• What you need to do
Only the lines below between the ones containing "Labels of position" and "target: man", inclusive, are to be reproduced, each exactly as it stands.

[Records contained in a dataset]
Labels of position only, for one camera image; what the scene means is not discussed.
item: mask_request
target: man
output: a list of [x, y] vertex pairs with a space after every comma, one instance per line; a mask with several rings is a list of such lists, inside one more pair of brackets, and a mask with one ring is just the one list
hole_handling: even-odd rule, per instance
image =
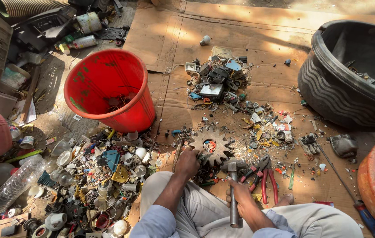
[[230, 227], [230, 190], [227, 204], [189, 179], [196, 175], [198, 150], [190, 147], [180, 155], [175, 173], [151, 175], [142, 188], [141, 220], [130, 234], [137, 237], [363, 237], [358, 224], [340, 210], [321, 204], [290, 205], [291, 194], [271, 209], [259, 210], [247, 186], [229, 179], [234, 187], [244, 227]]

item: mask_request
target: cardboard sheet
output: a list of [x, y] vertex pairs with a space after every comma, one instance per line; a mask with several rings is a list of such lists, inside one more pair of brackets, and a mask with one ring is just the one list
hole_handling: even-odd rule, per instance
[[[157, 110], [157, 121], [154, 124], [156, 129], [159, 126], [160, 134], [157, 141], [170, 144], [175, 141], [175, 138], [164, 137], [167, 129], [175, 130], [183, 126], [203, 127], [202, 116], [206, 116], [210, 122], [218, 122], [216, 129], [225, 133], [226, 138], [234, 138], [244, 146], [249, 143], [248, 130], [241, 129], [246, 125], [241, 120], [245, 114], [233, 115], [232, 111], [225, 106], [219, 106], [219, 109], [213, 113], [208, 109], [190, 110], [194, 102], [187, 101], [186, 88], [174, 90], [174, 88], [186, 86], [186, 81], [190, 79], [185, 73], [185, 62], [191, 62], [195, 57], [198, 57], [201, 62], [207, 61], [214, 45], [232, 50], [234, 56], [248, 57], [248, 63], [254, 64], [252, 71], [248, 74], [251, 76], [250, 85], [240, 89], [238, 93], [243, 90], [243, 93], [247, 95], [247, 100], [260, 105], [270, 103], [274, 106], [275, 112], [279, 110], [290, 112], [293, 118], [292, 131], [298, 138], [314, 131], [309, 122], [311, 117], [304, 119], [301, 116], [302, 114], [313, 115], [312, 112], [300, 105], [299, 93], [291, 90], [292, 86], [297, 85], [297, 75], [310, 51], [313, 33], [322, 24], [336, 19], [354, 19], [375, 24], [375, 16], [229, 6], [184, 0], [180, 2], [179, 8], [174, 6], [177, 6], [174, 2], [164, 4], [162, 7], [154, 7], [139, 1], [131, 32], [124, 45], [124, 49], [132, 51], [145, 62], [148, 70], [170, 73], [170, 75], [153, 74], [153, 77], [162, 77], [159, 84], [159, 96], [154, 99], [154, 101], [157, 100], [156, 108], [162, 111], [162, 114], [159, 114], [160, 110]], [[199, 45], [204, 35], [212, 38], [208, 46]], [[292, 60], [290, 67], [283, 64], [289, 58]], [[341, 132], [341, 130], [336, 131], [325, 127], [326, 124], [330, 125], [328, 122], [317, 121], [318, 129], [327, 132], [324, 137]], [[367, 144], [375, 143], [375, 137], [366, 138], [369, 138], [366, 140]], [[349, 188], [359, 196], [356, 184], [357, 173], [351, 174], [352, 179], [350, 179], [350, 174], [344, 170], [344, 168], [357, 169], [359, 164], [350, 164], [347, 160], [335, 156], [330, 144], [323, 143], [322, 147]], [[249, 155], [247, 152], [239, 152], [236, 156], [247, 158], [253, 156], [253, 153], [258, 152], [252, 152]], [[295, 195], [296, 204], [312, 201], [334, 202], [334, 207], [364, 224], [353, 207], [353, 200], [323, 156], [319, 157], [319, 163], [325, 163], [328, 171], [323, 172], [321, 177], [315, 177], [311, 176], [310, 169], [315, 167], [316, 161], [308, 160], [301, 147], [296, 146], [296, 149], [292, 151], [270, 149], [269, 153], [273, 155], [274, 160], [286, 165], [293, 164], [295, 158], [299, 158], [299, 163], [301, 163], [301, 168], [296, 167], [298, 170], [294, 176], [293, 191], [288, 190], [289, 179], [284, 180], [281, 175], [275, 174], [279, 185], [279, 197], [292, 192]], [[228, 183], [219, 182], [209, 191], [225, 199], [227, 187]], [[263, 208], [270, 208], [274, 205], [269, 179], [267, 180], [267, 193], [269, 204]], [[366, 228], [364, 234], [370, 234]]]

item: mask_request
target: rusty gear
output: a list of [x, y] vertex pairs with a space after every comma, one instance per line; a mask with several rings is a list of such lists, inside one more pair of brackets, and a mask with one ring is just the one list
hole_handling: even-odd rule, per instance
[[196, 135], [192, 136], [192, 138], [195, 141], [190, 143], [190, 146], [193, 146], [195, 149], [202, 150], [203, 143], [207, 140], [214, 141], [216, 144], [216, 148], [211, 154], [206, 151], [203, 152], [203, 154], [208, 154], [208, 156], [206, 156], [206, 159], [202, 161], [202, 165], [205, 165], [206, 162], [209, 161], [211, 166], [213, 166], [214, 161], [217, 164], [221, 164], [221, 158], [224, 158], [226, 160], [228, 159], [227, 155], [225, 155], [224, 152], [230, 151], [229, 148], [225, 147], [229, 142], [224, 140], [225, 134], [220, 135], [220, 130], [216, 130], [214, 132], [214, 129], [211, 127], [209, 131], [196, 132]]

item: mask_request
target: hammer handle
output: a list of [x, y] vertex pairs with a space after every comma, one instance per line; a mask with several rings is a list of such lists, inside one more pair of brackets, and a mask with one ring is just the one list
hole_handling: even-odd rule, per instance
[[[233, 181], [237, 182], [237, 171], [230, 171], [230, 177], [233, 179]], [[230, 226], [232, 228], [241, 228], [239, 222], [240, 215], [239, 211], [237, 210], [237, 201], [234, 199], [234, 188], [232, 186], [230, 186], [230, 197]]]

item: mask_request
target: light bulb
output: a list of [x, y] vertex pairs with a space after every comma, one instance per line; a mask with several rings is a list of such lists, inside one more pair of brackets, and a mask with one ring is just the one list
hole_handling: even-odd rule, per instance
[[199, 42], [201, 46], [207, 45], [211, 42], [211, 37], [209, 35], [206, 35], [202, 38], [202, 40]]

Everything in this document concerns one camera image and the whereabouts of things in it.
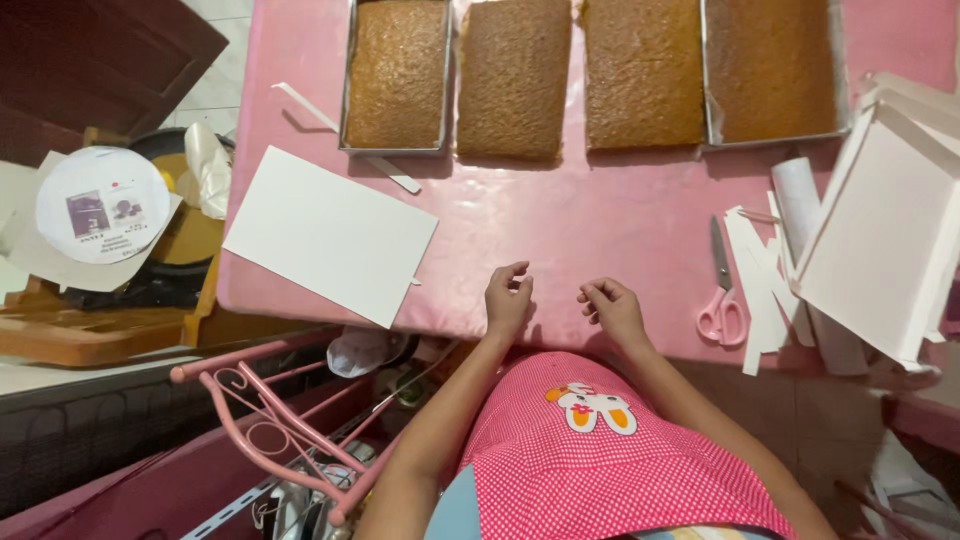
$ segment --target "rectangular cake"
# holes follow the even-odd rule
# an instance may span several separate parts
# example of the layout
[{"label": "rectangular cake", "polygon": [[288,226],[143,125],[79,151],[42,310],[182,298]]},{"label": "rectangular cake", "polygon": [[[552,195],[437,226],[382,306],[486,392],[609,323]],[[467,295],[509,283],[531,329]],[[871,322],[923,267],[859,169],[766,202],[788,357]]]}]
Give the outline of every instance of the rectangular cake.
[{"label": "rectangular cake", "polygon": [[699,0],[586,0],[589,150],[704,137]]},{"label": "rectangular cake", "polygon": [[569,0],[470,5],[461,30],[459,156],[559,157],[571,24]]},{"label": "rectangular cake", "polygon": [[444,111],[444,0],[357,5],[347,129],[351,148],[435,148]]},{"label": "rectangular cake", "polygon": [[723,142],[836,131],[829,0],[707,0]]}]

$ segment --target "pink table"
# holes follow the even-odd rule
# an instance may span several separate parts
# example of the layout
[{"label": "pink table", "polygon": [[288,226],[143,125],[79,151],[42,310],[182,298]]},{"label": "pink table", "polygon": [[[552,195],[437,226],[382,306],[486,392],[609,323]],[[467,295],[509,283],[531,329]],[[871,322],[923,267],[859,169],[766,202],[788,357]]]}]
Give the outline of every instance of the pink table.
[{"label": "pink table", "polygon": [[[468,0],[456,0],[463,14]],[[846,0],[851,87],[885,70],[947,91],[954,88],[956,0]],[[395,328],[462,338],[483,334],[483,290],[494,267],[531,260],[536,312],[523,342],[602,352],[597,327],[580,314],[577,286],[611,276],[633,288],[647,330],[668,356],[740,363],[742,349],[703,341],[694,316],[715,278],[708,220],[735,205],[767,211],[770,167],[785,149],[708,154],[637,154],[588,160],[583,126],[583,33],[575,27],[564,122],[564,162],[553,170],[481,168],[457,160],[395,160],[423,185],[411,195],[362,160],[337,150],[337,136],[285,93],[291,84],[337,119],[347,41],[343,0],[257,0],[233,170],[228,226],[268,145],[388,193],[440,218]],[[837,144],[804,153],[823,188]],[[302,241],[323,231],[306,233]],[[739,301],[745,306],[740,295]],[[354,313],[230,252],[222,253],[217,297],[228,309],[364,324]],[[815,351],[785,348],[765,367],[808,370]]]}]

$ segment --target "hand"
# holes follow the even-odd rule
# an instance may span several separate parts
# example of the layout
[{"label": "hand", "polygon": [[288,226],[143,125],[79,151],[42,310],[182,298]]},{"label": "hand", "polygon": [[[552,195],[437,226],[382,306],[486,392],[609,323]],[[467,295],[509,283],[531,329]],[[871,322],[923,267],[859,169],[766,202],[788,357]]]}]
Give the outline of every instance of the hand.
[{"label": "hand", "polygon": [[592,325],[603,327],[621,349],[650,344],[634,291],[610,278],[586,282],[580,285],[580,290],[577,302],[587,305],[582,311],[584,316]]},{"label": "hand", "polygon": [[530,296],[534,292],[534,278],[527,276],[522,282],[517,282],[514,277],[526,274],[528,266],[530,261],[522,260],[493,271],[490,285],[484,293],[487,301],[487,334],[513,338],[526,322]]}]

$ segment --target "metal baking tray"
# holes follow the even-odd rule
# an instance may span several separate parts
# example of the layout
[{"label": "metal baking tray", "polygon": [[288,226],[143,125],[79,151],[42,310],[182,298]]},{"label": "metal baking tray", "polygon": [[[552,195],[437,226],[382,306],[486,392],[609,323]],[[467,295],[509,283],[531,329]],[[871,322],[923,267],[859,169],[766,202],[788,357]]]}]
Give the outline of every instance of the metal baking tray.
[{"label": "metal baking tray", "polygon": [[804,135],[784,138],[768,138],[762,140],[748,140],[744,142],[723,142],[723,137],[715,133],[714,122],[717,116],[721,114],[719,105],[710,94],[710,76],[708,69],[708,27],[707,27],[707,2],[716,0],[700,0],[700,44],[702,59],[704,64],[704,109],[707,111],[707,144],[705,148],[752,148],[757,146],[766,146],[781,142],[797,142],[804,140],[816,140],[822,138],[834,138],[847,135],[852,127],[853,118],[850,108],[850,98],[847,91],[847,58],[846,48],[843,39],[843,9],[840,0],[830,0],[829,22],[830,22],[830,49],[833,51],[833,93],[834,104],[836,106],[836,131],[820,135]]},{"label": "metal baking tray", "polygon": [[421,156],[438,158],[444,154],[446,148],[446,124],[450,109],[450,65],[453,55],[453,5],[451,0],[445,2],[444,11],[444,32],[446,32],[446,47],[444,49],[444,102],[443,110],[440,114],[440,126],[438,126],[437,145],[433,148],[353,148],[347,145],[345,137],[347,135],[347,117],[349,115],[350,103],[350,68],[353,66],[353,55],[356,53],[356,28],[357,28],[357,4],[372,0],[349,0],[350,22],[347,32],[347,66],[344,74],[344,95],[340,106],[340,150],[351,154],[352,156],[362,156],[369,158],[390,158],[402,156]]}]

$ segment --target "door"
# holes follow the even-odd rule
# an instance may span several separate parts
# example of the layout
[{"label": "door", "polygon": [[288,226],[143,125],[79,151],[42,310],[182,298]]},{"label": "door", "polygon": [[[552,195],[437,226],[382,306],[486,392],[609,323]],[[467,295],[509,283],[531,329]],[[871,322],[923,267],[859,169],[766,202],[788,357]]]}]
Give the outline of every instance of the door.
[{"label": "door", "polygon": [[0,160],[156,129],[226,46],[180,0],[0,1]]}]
...
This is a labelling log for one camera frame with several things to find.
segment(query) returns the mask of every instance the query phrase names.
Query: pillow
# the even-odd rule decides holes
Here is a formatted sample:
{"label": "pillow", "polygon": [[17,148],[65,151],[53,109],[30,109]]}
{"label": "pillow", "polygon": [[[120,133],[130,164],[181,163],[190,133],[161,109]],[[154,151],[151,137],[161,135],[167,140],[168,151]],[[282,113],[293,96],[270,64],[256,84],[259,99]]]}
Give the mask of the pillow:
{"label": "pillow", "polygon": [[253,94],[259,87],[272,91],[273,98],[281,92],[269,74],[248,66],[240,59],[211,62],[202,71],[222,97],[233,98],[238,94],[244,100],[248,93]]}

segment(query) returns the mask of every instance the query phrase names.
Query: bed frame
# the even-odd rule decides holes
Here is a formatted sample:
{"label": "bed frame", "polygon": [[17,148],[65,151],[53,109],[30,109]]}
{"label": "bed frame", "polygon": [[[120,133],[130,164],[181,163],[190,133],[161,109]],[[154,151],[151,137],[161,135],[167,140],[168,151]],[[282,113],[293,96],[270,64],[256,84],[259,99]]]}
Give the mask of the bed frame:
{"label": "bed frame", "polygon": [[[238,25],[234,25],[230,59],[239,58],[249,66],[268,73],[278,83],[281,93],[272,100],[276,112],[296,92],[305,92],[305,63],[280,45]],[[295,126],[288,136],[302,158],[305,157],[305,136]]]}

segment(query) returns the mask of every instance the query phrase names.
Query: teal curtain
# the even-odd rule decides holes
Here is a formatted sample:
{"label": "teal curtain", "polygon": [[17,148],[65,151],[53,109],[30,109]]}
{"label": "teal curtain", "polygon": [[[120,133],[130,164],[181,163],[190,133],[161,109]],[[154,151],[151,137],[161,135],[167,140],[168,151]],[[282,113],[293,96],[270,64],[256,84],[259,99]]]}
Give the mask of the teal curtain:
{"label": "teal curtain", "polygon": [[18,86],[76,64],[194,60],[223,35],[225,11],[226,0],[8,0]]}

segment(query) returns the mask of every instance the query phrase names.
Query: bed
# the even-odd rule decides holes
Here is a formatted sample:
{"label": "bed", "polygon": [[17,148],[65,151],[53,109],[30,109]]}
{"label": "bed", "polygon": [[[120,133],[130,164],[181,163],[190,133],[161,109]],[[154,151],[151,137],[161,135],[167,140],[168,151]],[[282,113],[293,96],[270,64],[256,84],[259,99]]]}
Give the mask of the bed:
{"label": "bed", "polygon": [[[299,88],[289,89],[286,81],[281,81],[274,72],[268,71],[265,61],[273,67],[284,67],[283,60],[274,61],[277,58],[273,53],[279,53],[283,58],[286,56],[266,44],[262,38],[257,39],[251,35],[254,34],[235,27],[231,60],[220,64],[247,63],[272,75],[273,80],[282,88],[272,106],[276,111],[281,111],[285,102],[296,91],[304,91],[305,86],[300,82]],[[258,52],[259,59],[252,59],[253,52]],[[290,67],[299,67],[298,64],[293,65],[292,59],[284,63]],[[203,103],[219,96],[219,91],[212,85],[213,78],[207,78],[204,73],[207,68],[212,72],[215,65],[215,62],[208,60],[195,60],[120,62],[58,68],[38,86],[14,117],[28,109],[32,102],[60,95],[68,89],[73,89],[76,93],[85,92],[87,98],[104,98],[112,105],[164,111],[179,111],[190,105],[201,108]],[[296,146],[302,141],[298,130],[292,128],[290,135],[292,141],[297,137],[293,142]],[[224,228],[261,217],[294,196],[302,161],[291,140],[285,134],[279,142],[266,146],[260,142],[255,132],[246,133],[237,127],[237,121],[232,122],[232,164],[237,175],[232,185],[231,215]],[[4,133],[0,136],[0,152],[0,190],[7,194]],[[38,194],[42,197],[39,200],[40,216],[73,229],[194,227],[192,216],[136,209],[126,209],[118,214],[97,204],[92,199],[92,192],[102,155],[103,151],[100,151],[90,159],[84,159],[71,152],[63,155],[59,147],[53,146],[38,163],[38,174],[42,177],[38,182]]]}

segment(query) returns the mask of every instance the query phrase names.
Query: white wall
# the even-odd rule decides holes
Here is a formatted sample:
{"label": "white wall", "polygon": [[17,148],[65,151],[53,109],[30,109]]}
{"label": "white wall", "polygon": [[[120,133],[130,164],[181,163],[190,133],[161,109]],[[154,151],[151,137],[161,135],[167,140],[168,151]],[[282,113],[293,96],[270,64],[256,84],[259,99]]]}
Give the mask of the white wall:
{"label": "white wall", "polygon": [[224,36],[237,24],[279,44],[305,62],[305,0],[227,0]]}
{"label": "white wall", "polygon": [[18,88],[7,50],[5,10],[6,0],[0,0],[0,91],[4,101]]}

• Output of the exercise
Labels of position only, for one camera image; what the scene means is not discussed.
item: mask_request
target: man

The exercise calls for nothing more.